Task objective: Keep the pictures out of the copy and repeat the records exactly.

Source data:
____
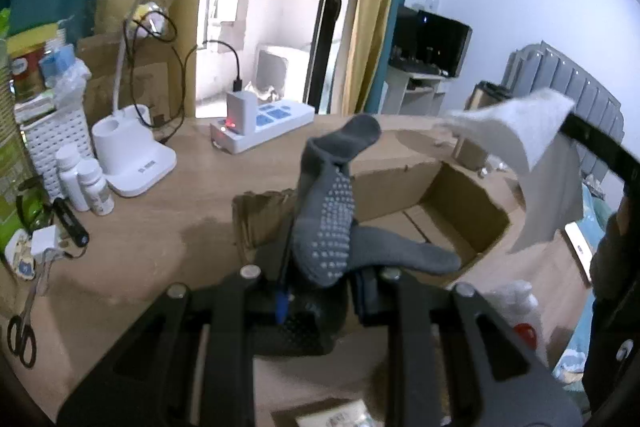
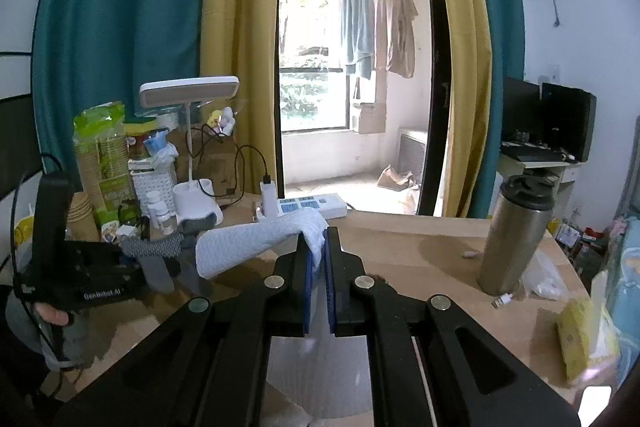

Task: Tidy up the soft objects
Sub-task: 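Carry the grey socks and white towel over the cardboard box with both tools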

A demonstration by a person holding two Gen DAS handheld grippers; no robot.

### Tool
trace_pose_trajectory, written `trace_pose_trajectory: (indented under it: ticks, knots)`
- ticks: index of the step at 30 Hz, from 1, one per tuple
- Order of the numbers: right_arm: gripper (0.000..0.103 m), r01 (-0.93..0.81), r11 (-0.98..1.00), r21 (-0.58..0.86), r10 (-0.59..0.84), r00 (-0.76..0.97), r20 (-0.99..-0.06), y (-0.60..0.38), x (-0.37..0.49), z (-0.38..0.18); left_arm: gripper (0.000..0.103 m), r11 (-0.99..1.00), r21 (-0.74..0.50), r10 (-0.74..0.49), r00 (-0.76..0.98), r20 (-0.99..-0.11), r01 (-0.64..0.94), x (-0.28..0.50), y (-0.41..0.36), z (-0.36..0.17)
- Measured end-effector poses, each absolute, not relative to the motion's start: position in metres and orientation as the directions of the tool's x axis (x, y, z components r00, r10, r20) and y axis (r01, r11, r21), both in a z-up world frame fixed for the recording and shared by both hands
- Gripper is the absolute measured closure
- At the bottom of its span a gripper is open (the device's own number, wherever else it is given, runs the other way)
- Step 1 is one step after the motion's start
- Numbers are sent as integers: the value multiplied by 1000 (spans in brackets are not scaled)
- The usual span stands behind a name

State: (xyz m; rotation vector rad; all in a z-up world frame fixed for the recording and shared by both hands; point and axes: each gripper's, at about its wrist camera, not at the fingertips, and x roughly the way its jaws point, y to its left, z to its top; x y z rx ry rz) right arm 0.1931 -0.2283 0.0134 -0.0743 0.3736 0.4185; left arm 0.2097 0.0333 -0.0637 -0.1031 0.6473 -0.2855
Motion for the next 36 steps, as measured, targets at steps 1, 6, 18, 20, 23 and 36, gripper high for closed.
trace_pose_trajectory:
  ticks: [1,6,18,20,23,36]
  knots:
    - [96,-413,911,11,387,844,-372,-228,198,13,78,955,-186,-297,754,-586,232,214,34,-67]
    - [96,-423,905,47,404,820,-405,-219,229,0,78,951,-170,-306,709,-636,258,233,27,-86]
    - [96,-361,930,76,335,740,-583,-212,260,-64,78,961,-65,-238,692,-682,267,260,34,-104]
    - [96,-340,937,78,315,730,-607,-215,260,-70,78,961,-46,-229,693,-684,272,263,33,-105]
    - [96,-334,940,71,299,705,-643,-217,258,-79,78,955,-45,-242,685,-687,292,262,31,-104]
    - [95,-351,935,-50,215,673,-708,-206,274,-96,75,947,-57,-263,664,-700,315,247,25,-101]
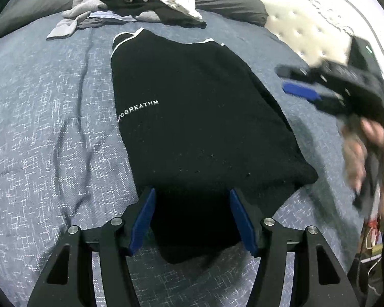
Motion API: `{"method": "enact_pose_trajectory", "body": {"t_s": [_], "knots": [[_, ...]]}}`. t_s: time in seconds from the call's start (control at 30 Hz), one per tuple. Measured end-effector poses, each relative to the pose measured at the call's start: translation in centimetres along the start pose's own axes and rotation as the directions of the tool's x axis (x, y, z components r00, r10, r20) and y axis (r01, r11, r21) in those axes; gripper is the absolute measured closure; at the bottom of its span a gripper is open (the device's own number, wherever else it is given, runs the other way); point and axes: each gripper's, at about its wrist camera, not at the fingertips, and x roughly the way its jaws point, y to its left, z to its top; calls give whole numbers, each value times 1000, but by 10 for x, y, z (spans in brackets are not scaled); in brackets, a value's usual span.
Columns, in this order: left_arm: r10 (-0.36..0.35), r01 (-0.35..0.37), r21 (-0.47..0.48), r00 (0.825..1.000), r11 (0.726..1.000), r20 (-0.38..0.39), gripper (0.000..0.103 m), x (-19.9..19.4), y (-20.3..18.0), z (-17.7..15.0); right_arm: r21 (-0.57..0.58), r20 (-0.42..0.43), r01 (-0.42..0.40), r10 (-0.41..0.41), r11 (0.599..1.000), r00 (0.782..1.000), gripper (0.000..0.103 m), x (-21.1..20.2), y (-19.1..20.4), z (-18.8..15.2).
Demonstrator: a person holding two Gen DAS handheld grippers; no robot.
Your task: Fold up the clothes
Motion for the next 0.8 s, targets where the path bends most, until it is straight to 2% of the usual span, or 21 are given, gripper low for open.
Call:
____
Response below:
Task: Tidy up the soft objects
Sub-task: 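Carry the grey socks and white towel over the cardboard box with both tools
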
A demonstration by a person holding two Gen DAS handheld grippers; no robot.

### Tool
trace_pose_trajectory, written `trace_pose_trajectory: (indented under it: ticks, knots)`
- ticks: index of the step at 30 Hz, from 1, one per tuple
- Order of the numbers: right_arm: gripper (0.000..0.103 m), r01 (-0.93..0.81), r11 (-0.98..1.00), r21 (-0.58..0.86), r10 (-0.59..0.84), r00 (-0.76..0.97), r20 (-0.99..-0.06), y (-0.60..0.38), x (-0.37..0.49), z (-0.38..0.18); left_arm: gripper (0.000..0.103 m), r11 (-0.99..1.00), r21 (-0.74..0.50), r10 (-0.74..0.49), r00 (-0.76..0.98), r20 (-0.99..-0.11), r01 (-0.64..0.94), x (-0.28..0.50), y (-0.41..0.36), z (-0.36..0.17)
- Measured end-effector poses, each absolute, not relative to the motion's start: position in metres and orientation as the directions of the tool's x axis (x, y, z components r00, r10, r20) and y axis (r01, r11, r21), both in a z-up world frame fixed for the recording and shared by both hands
- Gripper is the absolute measured closure
- At the bottom of its span a gripper is open (the device's own number, wherever else it is given, runs the other way)
- Step 1 is one step after the motion's start
- Numbers are sent as integers: the value multiplied by 1000 (spans in brackets are not scaled)
- The usual span stands behind a name

State: (xyz m; rotation vector rad; all in a z-up world frame fixed for the recording and shared by both hands; point and axes: each gripper's, at about its wrist camera, not at the fingertips, and x roughly the way its jaws point, y to its left, z to its top; x y z rx ry rz) right arm 0.1931 -0.2283 0.0134 -0.0743 0.3736 0.4185; left arm 0.2097 0.0333 -0.0637 -0.1031 0.6473 -0.2855
Motion for the next 36 steps, as measured, targets at steps 1, 6, 18, 20, 23 and 36, gripper high for closed.
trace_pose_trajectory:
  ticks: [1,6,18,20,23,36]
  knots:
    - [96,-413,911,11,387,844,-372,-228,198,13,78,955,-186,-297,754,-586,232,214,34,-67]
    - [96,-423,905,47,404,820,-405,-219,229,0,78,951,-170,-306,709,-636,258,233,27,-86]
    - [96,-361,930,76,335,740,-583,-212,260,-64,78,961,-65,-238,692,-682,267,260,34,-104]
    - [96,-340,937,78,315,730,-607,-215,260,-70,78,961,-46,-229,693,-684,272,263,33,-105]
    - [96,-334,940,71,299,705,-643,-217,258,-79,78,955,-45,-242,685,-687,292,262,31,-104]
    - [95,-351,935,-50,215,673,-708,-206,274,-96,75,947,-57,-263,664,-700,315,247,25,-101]
Motion API: `{"method": "enact_pose_trajectory", "body": {"t_s": [_], "knots": [[_, ...]]}}`. t_s: time in seconds from the call's start (control at 30 Hz), one per tuple. Measured end-effector poses, each relative to the pose measured at the call's start: translation in centimetres along the start pose's own axes and rotation as the directions of the tool's x axis (x, y, z components r00, r10, r20) and y axis (r01, r11, r21) in those axes; gripper is the absolute measured closure; at the bottom of its span a gripper is open (the device's own number, wherever else it is given, runs the other way); point and axes: each gripper's, at about its wrist camera, not at the fingertips, and x roughly the way its jaws point, y to its left, z to its top; calls give whole numbers, each value times 1000, but by 10 for x, y, z (spans in brackets are not scaled); in brackets, a value's usual span.
Columns, in this order: left_arm: r10 (-0.36..0.35), r01 (-0.35..0.37), r21 (-0.47..0.48), r00 (0.825..1.000), r11 (0.726..1.000), r20 (-0.38..0.39), gripper (0.000..0.103 m), x (-19.9..19.4), y (-20.3..18.0), z (-17.7..15.0); right_arm: r21 (-0.57..0.58), r20 (-0.42..0.43), r01 (-0.42..0.40), r10 (-0.41..0.41), r11 (0.599..1.000), r00 (0.782..1.000), gripper (0.000..0.103 m), x (-21.1..20.2), y (-19.1..20.4), z (-18.8..15.2).
Demonstrator: a person holding two Gen DAS handheld grippers; no robot.
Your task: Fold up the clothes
Motion for the next 0.8 s, targets where the path bends most, until it is straight to 2% of the usual span, or 21 are given, gripper low for open.
Call:

This exercise is done.